The output should be exactly the lines from the one containing "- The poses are" through the last line of the records, and only those.

*** Begin section ***

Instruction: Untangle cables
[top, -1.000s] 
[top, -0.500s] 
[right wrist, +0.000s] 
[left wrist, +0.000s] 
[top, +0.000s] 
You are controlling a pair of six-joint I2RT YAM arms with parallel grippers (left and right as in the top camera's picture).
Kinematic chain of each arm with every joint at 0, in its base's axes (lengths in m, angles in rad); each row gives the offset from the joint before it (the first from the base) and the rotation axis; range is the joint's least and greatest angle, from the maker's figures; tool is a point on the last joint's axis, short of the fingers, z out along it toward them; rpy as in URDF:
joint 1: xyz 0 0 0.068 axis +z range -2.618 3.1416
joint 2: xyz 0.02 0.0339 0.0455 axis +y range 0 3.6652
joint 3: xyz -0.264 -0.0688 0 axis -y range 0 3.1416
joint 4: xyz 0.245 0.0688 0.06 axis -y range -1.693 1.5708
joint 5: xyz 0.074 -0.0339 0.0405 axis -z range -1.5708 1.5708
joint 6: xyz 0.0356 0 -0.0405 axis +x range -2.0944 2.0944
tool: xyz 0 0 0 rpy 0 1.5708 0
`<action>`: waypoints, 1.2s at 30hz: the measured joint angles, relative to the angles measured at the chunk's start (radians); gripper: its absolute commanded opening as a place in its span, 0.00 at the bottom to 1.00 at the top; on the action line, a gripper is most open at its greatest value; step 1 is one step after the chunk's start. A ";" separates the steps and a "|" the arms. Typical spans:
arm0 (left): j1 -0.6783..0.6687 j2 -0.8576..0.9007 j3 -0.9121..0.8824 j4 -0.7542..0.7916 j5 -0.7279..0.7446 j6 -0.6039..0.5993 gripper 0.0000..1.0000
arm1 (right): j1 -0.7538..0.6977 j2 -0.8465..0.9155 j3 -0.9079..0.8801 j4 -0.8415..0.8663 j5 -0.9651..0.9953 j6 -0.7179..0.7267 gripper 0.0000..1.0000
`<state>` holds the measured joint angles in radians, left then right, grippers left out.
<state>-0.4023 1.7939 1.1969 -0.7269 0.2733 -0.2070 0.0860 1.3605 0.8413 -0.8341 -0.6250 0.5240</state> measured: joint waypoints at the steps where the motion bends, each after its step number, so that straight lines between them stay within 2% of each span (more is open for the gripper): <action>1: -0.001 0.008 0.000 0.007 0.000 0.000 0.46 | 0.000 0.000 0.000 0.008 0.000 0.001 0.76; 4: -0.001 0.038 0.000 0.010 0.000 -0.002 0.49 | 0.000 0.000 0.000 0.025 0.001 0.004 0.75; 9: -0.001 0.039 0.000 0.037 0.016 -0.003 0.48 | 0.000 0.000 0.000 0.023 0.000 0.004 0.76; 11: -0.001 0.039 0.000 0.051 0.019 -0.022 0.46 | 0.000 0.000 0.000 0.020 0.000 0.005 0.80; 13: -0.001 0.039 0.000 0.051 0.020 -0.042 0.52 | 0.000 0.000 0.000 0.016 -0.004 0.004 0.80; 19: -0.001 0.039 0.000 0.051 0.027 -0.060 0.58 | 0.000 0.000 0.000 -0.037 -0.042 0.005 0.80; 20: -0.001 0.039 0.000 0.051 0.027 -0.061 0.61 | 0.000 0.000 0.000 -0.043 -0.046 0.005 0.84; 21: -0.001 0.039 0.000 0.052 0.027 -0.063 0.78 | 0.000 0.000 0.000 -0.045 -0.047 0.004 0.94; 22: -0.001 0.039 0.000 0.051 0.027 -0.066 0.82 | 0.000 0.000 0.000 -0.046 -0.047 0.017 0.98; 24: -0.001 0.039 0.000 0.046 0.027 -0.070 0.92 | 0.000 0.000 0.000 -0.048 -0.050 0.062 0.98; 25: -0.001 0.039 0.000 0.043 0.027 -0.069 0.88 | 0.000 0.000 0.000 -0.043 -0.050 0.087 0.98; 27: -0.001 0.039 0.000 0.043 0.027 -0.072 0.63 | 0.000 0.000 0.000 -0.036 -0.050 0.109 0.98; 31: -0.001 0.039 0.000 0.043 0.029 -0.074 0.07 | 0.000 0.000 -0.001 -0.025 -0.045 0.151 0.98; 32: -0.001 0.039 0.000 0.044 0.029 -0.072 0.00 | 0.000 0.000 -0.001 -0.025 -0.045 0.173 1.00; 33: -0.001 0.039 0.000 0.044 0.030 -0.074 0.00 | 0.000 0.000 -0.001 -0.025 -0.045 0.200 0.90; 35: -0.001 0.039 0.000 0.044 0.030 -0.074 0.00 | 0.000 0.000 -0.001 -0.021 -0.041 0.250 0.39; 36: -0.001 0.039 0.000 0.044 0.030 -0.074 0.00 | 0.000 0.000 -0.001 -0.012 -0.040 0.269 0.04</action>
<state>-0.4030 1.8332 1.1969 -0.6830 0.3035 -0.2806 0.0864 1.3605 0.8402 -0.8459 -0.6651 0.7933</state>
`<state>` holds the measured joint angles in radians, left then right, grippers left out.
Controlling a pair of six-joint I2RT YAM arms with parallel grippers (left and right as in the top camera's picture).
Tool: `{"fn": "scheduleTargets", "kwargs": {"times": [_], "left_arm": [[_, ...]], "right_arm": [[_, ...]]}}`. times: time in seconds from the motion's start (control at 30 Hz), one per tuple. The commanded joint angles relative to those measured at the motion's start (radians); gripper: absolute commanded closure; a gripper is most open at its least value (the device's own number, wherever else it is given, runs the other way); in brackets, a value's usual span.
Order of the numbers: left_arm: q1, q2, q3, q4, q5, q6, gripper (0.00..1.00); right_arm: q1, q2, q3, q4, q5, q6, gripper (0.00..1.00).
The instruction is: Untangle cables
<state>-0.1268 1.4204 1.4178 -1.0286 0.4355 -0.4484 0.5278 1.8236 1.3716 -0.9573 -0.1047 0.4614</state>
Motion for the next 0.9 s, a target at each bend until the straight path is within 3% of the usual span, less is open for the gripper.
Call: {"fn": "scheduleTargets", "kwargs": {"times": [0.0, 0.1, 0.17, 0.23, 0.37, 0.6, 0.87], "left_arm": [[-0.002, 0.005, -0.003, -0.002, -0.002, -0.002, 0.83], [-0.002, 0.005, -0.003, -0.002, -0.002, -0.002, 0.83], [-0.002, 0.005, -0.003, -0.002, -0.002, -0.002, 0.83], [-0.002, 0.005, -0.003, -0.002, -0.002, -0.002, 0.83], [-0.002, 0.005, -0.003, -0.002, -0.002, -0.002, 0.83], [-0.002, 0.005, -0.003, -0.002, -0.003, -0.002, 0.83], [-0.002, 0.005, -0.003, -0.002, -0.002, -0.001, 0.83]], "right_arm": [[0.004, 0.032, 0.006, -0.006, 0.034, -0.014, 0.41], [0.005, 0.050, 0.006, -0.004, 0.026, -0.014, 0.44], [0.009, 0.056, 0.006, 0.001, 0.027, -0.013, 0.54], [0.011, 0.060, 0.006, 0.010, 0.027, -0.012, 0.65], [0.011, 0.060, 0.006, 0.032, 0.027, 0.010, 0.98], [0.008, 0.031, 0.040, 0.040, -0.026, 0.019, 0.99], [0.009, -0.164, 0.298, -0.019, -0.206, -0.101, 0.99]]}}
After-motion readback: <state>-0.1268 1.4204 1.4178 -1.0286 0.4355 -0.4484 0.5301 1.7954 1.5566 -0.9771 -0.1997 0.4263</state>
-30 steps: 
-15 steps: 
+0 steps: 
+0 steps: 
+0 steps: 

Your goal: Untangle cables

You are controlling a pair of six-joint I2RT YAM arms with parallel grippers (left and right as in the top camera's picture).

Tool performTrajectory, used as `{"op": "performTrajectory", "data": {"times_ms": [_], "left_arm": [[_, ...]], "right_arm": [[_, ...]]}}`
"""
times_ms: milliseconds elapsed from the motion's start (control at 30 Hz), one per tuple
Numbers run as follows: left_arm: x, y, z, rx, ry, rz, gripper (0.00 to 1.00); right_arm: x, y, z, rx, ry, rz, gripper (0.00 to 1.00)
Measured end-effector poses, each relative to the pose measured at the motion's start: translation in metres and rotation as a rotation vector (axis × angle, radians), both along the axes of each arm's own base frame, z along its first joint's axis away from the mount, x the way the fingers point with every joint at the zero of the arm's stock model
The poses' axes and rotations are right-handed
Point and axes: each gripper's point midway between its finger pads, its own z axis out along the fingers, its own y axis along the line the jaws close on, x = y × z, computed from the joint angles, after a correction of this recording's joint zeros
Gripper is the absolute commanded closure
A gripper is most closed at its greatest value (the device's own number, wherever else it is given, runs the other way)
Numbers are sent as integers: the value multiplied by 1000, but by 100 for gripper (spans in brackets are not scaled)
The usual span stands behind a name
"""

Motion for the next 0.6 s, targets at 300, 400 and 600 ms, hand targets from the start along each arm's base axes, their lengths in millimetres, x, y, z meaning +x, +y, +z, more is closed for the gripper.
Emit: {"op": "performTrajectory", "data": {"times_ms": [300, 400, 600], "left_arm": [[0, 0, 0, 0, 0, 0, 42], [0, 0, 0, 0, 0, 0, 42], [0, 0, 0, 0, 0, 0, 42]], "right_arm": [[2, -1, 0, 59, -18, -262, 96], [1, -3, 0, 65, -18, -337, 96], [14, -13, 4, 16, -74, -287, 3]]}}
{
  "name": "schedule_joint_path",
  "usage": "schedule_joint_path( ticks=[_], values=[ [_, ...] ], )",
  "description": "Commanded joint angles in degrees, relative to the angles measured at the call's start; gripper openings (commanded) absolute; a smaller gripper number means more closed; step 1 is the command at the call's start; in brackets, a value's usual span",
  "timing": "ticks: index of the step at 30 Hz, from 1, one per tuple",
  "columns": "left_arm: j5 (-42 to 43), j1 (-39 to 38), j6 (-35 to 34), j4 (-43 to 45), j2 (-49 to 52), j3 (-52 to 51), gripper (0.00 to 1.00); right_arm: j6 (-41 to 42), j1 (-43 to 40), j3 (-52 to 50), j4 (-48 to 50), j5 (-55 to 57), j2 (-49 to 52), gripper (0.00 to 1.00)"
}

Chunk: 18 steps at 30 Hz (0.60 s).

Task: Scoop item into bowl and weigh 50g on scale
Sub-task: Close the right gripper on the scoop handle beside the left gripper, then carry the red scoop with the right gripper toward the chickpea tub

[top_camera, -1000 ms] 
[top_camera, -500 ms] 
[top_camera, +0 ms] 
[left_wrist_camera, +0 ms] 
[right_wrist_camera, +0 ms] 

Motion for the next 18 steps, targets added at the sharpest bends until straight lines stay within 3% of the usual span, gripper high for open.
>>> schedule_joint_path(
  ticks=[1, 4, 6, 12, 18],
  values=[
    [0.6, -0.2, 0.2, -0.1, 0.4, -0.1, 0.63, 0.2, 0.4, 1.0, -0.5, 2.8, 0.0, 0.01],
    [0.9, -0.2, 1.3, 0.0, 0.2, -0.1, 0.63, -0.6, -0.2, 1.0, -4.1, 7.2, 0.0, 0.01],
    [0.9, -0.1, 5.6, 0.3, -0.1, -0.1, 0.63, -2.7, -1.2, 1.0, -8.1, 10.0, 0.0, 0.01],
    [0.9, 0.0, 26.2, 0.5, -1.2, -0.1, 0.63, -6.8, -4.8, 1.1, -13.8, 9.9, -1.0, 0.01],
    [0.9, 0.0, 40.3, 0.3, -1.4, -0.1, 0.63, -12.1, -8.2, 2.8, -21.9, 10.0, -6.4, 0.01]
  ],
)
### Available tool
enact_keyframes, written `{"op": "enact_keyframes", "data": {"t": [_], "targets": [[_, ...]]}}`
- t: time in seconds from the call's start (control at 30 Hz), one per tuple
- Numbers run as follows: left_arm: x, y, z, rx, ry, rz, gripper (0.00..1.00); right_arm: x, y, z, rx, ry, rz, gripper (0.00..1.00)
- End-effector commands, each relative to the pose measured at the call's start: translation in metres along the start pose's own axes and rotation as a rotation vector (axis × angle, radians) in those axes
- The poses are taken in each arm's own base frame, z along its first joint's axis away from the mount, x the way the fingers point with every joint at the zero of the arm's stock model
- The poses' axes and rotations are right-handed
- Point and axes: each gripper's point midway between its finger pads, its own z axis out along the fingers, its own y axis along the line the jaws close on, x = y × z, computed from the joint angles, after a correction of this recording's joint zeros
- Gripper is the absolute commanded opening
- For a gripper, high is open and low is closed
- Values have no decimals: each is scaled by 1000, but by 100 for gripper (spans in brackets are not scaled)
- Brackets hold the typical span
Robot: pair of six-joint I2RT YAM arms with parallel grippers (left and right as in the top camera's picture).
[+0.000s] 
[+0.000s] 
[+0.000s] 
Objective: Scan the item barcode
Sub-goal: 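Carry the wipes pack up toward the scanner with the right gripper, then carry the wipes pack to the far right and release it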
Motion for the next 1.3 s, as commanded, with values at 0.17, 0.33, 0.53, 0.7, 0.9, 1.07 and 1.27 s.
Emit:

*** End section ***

| Answer area |
- The poses are taken in each arm's own base frame, z along its first joint's axis away from the mount, x the way the fingers point with every joint at the zero of the arm's stock model
- The poses' axes and rotations are right-handed
- Point and axes: each gripper's point midway between its finger pads, its own z axis out along the fingers, its own y axis along the line the jaws close on, x = y × z, computed from the joint angles, after a correction of this recording's joint zeros
- Gripper is the absolute commanded opening
- For a gripper, high is open and low is closed
- Values have no decimals: each is scaled by 1000, but by 100 for gripper (spans in brackets are not scaled)
- Brackets hold the typical span
Robot: pair of six-joint I2RT YAM arms with parallel grippers (left and right as in the top camera's picture).
[+0.000s] 
[+0.000s] 
[+0.000s] 
Objective: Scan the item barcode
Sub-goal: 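Carry the wipes pack up toward the scanner with the right gripper, then carry the wipes pack to the far right and release it
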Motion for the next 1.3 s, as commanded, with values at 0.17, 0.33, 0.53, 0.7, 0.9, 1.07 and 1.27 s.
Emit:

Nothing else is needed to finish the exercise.